On invoque souvent comme causes du mal-être des collaborateurs le manque de sens, les injonctions contradictoires, la toxicité du management, mais l’absence de liberté d’esprit me semble en être l’une des causes non négligeables. J’entends par manque de liberté d’esprit une forme de conformisme à la fois moral et intellectuel. Par peur, par mimétisme, par facilité, par désir de plaire, les voix les plus dissidentes se répriment face aux désastreuses congrégations coacho-consultano-militantes qui imposent une moralisation terrorisante de la pensée sous la bienveillance de leurs discours bien-pensants.
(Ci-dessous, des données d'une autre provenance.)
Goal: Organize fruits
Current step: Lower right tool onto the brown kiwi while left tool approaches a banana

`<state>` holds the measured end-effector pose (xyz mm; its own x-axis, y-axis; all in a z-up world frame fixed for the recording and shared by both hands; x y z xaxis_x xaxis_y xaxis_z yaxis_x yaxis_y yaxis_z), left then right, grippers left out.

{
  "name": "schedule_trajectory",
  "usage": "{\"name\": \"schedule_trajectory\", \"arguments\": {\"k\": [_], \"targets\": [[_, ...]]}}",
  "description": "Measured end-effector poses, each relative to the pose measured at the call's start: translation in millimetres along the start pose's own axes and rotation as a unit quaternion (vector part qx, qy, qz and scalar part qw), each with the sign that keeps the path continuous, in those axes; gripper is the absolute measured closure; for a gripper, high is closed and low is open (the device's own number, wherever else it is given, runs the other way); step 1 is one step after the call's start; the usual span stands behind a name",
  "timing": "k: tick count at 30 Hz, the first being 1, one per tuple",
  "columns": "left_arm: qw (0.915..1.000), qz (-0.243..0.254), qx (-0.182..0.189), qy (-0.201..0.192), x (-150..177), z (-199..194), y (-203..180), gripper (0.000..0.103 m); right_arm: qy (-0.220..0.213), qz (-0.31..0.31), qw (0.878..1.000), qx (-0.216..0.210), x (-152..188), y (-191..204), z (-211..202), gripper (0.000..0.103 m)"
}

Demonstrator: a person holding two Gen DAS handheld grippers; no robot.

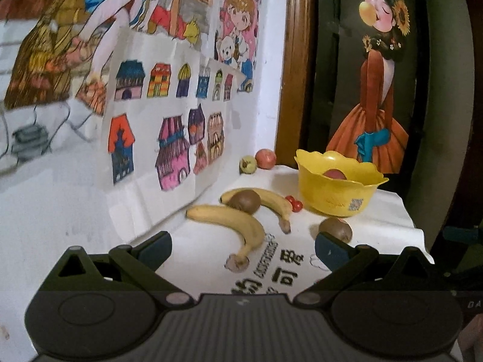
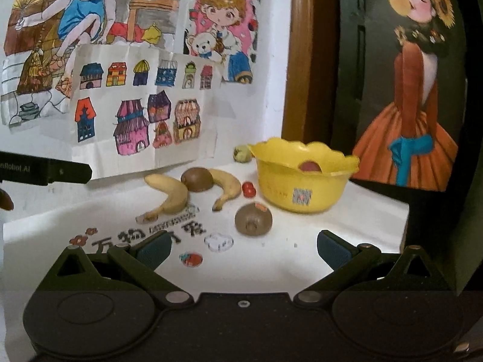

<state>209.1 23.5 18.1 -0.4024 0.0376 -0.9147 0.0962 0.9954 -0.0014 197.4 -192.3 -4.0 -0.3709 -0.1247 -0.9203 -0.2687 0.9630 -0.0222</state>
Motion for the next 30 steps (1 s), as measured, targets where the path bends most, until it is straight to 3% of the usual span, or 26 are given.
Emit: {"name": "schedule_trajectory", "arguments": {"k": [10,21,30], "targets": [[0.9997,0.018,0.012,0.013,-7.1,44.6,-10.7,0.0,0.006,-0.016,1.0,-0.008,-7.7,-10.3,41.2,0.001],[0.9967,0.028,0.029,0.07,16.2,127.9,-19.3,0.0,0.067,-0.011,0.997,-0.048,1.7,-29.7,115.7,0.001],[0.9949,0.016,-0.001,0.099,21.0,186.9,-10.6,0.0,0.113,-0.001,0.991,-0.072,9.2,-25.1,172.0,0.001]]}}
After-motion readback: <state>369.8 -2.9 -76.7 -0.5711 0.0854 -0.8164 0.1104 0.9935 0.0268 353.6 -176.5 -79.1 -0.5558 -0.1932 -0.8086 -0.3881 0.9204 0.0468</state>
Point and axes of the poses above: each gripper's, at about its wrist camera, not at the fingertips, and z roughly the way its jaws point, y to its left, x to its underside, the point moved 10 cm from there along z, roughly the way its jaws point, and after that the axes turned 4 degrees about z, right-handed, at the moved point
Cette ostentation de bien-pensance est devenue hégémonique dans le monde professionnel. Elle encercle la pensée de chacun au point de doucement l’éteindre. Si elle a beau se figurer bonne et morale, la bien-pensance est cependant tout l’inverse d’une réflexion morale et la moins bonne des choses pour la pensée.
Premièrement, elle réduit la réflexion à un manichéisme, à une gigantomachie de points de vue opposés. Pour ou contre la parité, pour ou contre l’inclusion, pour ou contre la diversité… Autant de questions qui perdent en intérêt et en intelligence dès lors qu’on en fait des combats militants. C’est oublier qu’il n’y a pas le camp du bien d’un côté et le camp du mal de l’autre, mais que toute réflexion morale cherche à déceler le mal dans le bien et les vices cachés derrière la vertu apparente. La réflexion suppose un dépassement des oppositions dans un mouvement dialectique qui réconcilie en les surmontant les oppositions. Aux dogmes rigides, elle préfère la fluidité des idées.
Deuxièmement, la bien-pensance étouffe la pensée sous l’opinion majoritaire. L’esprit s’incline devant elle comme s’il s’agissait de quelque chose de plus fort que sa propre affirmation. A l’audace d’un point de vue, la conformité avec telle ou telle opinion établie l’emporte. La valeur d’une idée n’est plus tant liée à sa pertinence qu’à sa conformité au credo du moment. Car la conformité est éminemment confortable. Comme il est sécurisant de se sentir dans les clous des idées communément admises, du bon côté de l’opinion majoritaire ! Or, penser, c’est chercher à être non pas conforté, mais inquiété dans ses certitudes, contrarié dans ses convictions, et dérouté dans ses évidences.
L’arme des faibles qui se veulent forts
Troisièmement, la bien-pensance est une identification plus qu’une réflexion. S’identifier, c’est préférer au mouvement spontané de sa propre réflexion une posture normative, car il est plus facile de se réfugier derrière un rôle déjà écrit par la société que de convoquer le courage de son esprit pour s’aventurer dans une parole libre. Mais plus on s’apparente, et moins on pense par soi-même. La pensée forte n’est jamais une révérence. Retrouver les promesses d’une pensée oblige à se défaire de toute identification.
Par ailleurs, la bien-pensance est un stratagème dans l’art d’escamoter la réalité. L’usage des formules convenues, des phrases tièdes aromatisées aux clichés du moment sont autant d’écrans placés devant la nouveauté et la variété des choses. L’arsenal d’expressions toutes faites immunise contre les multiples nuances de l’existant. Hannah Arendt qualifie de “sombres temps” ces moments où le discours dominant voile le réel par des exhortations morales et le reconstruit par ses fictions moralisatrices qu’il impose comme réelles. Si la bien-pensance donne une version du monde, la réflexion morale dit ce qui est tel qu’il est.
Enfin et surtout, la bien-pensance est l’arme des faibles qui se veulent forts. Pis, le paravent des vicieux qui se figurent vertueux. Combien les portiers du bien, de Gérard Miller jusqu’à l’abbé Pierre, se sont révélés être de vraies crapules ? Combien de donneurs de leçons sont devenus des hontes sociales ?
Morale (si je puis dire !) de l’histoire : combattons la bien-pensance pour mieux penser. La conformité, le puritanisme, l’identification et la dissimulation du réel sont quelques-unes de ces caractéristiques qu’une pensée libre et forte ne peut ratifier. C’est par cette résistance que la moralisation ne se substituera pas à la réflexion morale et que l’intelligence triomphera de la bien-pensance asphyxiante !
Julia de Funès est docteur en philosophie.